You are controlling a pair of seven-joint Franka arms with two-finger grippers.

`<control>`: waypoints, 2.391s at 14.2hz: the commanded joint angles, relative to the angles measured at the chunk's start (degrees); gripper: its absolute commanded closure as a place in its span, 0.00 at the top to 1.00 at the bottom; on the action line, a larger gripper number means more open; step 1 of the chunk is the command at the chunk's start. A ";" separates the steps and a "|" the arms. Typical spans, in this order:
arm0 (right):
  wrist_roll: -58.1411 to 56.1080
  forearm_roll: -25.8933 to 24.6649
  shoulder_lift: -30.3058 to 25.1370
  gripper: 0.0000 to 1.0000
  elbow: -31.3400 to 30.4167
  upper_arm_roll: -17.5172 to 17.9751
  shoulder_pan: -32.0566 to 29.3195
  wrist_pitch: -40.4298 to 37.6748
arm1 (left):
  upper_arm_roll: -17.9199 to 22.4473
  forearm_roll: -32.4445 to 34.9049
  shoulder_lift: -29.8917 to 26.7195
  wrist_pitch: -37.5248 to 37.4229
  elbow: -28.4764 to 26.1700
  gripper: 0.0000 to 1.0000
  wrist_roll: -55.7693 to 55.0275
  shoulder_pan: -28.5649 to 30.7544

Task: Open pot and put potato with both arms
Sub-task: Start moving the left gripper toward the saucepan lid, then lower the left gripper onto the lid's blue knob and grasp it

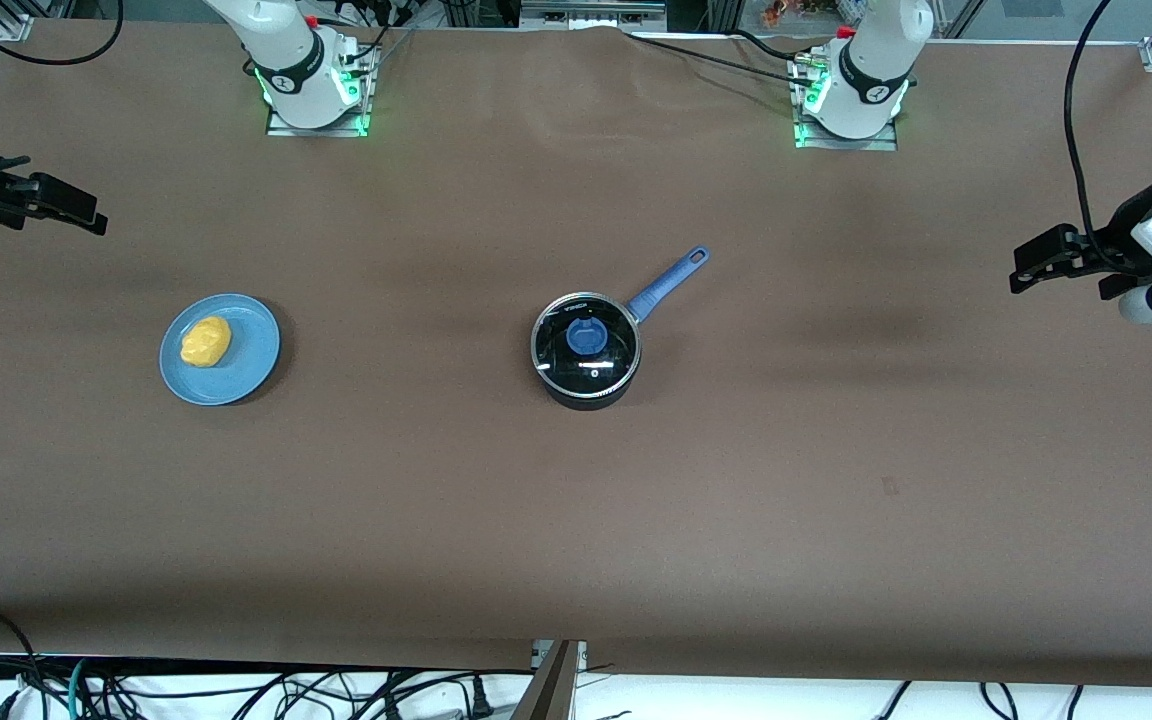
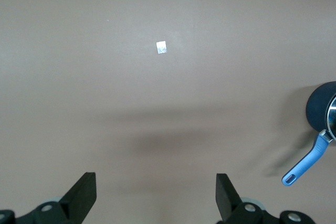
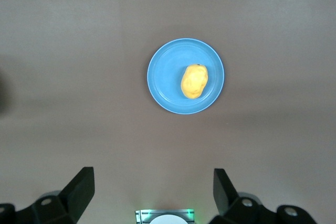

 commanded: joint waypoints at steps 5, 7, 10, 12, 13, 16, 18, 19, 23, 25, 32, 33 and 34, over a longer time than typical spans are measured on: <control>0.87 -0.53 0.15 1.00 0.96 1.03 -0.76 -0.43 | 0.04 0.77 0.15 -1.21 0.64 1.00 0.78 -0.41; 0.87 -0.70 0.15 1.00 0.96 1.03 -0.68 -0.52 | -0.22 0.16 0.33 -1.30 0.11 1.00 0.52 -0.94; 0.87 -0.53 0.15 1.00 0.96 1.12 -0.68 -0.17 | -2.32 -2.82 2.43 -0.60 0.11 1.00 -8.57 -2.52; 0.78 -0.53 0.15 1.00 0.96 1.12 -0.68 -0.17 | -7.49 -3.44 4.72 3.42 0.03 1.00 -18.94 -3.57; 0.87 -0.62 0.15 1.00 0.96 1.12 -0.68 -0.34 | -9.43 -3.10 6.03 5.71 -0.06 1.00 -24.30 -4.80; 0.87 -0.53 0.15 1.00 0.96 1.12 -0.68 -0.25 | -14.10 -1.61 11.56 13.27 0.03 1.00 -36.81 -9.45; 0.78 -0.44 0.15 1.00 0.96 1.12 -0.68 -0.25 | -14.81 0.50 15.43 17.49 0.20 1.00 -41.64 -13.40; 0.78 -0.44 0.15 1.00 0.96 1.03 -0.76 -0.34 | -14.90 1.12 17.45 19.95 0.46 1.00 -43.76 -15.60; 0.78 -0.36 0.15 1.00 0.96 1.03 -0.76 -0.43 | -14.82 1.39 24.05 27.00 0.55 1.00 -45.79 -22.37; 0.78 -0.35 0.15 1.00 0.78 1.03 -0.76 -0.34 | -14.82 4.01 26.77 29.98 0.64 1.00 -49.30 -25.27; 0.78 -0.79 2.52 1.00 0.17 1.03 -0.76 -0.25 | -14.82 9.56 32.14 34.47 0.90 1.00 -55.55 -30.91; 0.87 -0.70 2.96 1.00 0.25 0.85 -0.85 -0.34 | -14.82 10.43 32.50 34.48 0.90 1.00 -56.34 -31.26; 0.87 -0.97 3.23 1.00 0.17 0.85 -0.85 -0.25 | -14.82 11.05 32.67 34.56 0.90 1.00 -56.87 -31.35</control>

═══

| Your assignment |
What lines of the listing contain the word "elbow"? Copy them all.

| Response to this task |
  elbow: -31.3400 to 30.4167
  elbow: -28.4764 to 26.1700

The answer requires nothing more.